Kenny Rogers took off his cap, waved it to the
crowd and twirled around for all to see. And that sent a real chill
to the fans packing Comerica Park.
Because of him, they can really start dreaming about seeing their
Detroit Tigers in the World Series.
Rogers pitched the game of his life once again and the Tigers
backed him with their bats, gloves and legs, beating the Oakland
Athletics 3-0 on a frosty Friday to take a 3-0 lead in the AL
championship series.
Manager Jim Leyland made another lineup hunch pay off as the
wild-card Tigers _ yes, the same team that looked lost in dropping
119 games only three years ago _ posted their sixth straight
post-season victory and moved within one win of their first World
Series since 1984.
Putting aside temperatures around 4 C that forced both teams to
put flame-throwing blowers in their dugouts, Rogers shut out the
Athletics on two mere singles over 7 1-3 innings.

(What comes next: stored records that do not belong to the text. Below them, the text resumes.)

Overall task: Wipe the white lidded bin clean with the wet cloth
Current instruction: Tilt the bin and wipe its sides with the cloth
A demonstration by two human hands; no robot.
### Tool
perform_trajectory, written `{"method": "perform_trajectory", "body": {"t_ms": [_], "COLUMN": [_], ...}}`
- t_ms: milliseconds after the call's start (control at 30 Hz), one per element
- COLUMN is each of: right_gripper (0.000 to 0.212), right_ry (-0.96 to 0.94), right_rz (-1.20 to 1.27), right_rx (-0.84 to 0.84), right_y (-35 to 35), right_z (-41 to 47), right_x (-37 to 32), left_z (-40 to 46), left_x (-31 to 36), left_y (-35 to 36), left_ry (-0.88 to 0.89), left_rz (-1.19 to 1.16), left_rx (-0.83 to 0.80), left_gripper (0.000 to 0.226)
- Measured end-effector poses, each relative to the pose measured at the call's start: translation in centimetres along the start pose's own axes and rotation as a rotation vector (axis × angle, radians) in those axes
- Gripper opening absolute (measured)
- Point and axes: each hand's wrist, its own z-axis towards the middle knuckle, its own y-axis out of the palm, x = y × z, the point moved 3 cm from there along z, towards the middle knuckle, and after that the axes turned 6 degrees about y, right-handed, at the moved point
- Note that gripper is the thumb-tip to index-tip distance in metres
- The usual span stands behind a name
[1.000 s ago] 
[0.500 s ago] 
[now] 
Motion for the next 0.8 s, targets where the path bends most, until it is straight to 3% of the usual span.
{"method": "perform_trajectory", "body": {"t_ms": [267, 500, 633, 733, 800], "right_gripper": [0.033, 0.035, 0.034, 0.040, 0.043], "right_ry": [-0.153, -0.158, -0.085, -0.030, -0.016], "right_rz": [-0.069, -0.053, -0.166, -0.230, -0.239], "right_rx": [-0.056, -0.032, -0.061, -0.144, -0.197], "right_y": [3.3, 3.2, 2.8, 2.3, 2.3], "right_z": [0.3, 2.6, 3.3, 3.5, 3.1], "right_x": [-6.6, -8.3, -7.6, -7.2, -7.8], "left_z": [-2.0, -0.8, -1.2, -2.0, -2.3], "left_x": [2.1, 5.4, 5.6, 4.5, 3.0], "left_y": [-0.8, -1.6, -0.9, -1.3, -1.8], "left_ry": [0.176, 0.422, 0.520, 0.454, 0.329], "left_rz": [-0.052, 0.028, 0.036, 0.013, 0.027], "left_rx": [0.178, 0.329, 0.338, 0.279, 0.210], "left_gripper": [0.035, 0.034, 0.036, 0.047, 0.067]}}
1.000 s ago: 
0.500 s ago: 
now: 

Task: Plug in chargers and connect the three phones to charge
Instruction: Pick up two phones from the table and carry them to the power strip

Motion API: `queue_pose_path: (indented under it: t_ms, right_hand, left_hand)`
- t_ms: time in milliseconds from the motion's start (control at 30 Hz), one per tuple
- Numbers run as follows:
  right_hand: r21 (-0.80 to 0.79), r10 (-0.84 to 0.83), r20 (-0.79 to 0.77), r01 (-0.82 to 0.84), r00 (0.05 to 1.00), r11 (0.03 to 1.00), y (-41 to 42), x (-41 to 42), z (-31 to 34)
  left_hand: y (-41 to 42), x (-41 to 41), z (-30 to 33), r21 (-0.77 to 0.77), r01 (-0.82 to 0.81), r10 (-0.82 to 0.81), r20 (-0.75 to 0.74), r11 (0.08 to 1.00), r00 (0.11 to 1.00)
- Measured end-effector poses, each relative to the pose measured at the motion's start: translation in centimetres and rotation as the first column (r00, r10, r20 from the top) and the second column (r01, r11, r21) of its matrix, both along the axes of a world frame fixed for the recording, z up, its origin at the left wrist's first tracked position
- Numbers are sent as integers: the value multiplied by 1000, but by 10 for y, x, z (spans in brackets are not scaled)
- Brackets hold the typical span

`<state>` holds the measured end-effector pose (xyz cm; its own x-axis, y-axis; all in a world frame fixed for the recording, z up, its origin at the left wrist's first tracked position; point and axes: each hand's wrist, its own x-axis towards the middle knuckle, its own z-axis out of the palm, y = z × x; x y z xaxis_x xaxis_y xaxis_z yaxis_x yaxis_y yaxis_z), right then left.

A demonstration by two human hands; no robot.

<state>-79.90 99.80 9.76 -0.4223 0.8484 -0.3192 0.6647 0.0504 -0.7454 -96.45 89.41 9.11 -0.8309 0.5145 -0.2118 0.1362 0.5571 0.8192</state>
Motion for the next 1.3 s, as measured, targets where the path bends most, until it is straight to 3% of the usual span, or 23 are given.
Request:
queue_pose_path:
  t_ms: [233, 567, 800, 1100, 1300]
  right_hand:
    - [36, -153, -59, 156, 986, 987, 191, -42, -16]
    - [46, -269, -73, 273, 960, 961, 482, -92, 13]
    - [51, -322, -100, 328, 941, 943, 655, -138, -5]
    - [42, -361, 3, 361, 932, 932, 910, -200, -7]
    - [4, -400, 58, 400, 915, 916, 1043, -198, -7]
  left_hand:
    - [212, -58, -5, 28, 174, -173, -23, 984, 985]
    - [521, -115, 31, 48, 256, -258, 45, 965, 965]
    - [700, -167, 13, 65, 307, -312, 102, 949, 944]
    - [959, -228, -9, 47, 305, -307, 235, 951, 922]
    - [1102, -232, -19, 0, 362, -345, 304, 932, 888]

He drew a thunderous ovation when he left, and the Detroit
bullpen did the rest.
Craig Monroe homered, Placido Polanco delivered two more hits off
losing pitcher Victoria's Rich Harden and Tigers closer Todd Jones
finished for his second save of the series.
At this rate, nothing seems able to stop the Tigers. Want
evidence? Leyland pulled Game 2 star Alexis Gomez, put Omar Infante
into his first post-season game and the DH singled and walked.
Certainly the Tigers' luck didn't change on Friday the 13th. And,
a day after the earliest measured snowfall in the city's history,
the cold was no problem, though it helped the game was switched from
nighttime to day.
The A's get one last chance Saturday in Game 4, with Dan Haren
starting against former Oakland draft pick Jeremy Bonderman. Only
once in baseball history has a team rallied from an 0-3 deficit in
the post-season, with Boston doing it against the New York Yankees
in 2004.
Frank Thomas remained hitless in the series, yet the Big Hurt
wasn't the lone Oakland hitter to feel the Big Chill against the
41-year-old Rogers.
Coming off his first victory in a previously awful playoff
career, Rogers reprised his role as an October ace. He blanked the
Yankees for 7 2-3 innings in the first round and the A's never did
much against him, either.
Rogers was not nearly as animated as he was in the win over the
Yankees. He saved his emotion for the end, thanking the 41,669 fans
with a wave of the cap, making sure to salute every corner of the
park.
Fernando Rodney got the last two outs in the eighth and Jones
pitched a perfect ninth to complete the combined two-hitter.
Rogers' lone jam came in the first after Jason Kendall led off
with a single and Thomas was hit by a pitch with two outs. But
Rogers retired Jay Payton on a grounder, and went on to strike out
six.
After that, it was all Detroit.
Harden grew up playing baseball in sleet and freezing rain, and
was the only Oakland player wearing short sleeves. No telling
whether the cold bothered him _ his control sure did, though.
Harden started off by throwing seven straight balls, and Monroe's
perfect hit-and-run single put runners at the corners with no outs.
Polanco followed with an RBI single, sending Monroe scampering to
third and pitching coach Curt Young to the mound. Magglio Ordonez
drove in another run with a force-play grounder for a 2-0 lead.
Harden walked the bases loaded in the second, escaping when he
struck out Monroe. Polanco doubled his next time up, making him
6-for-6 lifetime against Harden.
A's centre-fielder Mark Kotsay saved Harden in the fourth with
two outstanding catches, rushing in for Ramon Santiago's liner and
sprinting to right-centre for Curtis Granderson's shot about 420
feet from home plate.
Granderson also turned in a nice play, tracking down Eric
Chavez's deep drive to right-centre. The long outs by Chavez and
Granderson showed why former Tigers outfielder Bobby Higginson
christened the stadium ``Comerica National Park.''
Monroe hit a solo home run leading off the fifth for a 3-0. With
Rogers on the mound, that was plenty.
Rogers was 10-1 against the A's since 2002, and had beaten them
more in that span than any active pitcher.
He added another victory with a win that he would certainly rank
right up there with the perfect game he once pitched for Texas.
Notes: Oakland 2B Mark Kiger entered in the eighth, becoming the
first player in modern day major league history to make his big
league debut in the playoffs. He touched the ball once, catching an
inning-ending force. The A's added him as a backup infielder for the
ALCS after 2B Mark Ellis broke his right index finger in the first
round of the playoffs. ... Granderson, who struck out 174 times in
the regular season, drew three four-pitch walks.